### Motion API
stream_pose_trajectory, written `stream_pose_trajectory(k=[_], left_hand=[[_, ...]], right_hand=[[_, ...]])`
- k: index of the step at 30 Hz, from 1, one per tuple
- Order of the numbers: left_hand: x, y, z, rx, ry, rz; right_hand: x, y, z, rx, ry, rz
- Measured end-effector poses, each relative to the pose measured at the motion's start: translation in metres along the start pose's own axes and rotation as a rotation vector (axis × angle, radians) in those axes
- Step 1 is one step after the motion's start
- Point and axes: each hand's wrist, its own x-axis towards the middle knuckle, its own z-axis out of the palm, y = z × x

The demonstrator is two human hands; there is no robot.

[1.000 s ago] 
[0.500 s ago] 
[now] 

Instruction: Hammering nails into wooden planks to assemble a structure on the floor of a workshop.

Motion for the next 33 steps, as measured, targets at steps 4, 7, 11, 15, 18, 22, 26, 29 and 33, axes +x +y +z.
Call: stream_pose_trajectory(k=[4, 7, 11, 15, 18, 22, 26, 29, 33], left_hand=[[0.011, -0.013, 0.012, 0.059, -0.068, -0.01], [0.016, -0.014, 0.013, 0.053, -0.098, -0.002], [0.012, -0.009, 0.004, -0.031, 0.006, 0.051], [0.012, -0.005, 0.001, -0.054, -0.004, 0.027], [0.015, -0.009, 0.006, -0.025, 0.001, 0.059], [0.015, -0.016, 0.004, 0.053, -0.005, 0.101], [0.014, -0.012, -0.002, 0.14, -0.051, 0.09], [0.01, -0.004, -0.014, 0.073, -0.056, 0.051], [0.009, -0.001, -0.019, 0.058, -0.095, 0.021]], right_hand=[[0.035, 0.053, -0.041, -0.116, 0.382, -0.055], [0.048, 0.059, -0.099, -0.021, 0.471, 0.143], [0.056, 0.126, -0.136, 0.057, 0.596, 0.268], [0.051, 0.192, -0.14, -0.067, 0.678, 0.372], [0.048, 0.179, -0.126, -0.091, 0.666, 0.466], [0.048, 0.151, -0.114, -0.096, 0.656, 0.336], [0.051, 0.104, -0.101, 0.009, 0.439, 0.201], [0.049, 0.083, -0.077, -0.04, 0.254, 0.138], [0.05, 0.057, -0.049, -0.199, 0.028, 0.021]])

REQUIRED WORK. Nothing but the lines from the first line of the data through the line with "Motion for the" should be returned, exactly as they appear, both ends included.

SOLUTION TO THE EXERCISE.
### Motion API
stream_pose_trajectory, written `stream_pose_trajectory(k=[_], left_hand=[[_, ...]], right_hand=[[_, ...]])`
- k: index of the step at 30 Hz, from 1, one per tuple
- Order of the numbers: left_hand: x, y, z, rx, ry, rz; right_hand: x, y, z, rx, ry, rz
- Measured end-effector poses, each relative to the pose measured at the motion's start: translation in metres along the start pose's own axes and rotation as a rotation vector (axis × angle, radians) in those axes
- Step 1 is one step after the motion's start
- Point and axes: each hand's wrist, its own x-axis towards the middle knuckle, its own z-axis out of the palm, y = z × x

The demonstrator is two human hands; there is no robot.

[1.000 s ago] 
[0.500 s ago] 
[now] 

Instruction: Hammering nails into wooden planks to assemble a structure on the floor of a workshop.

Motion for the next 33 steps, as measured, targets at steps 4, 7, 11, 15, 18, 22, 26, 29 and 33, axes +x +y +z.

That completes the response.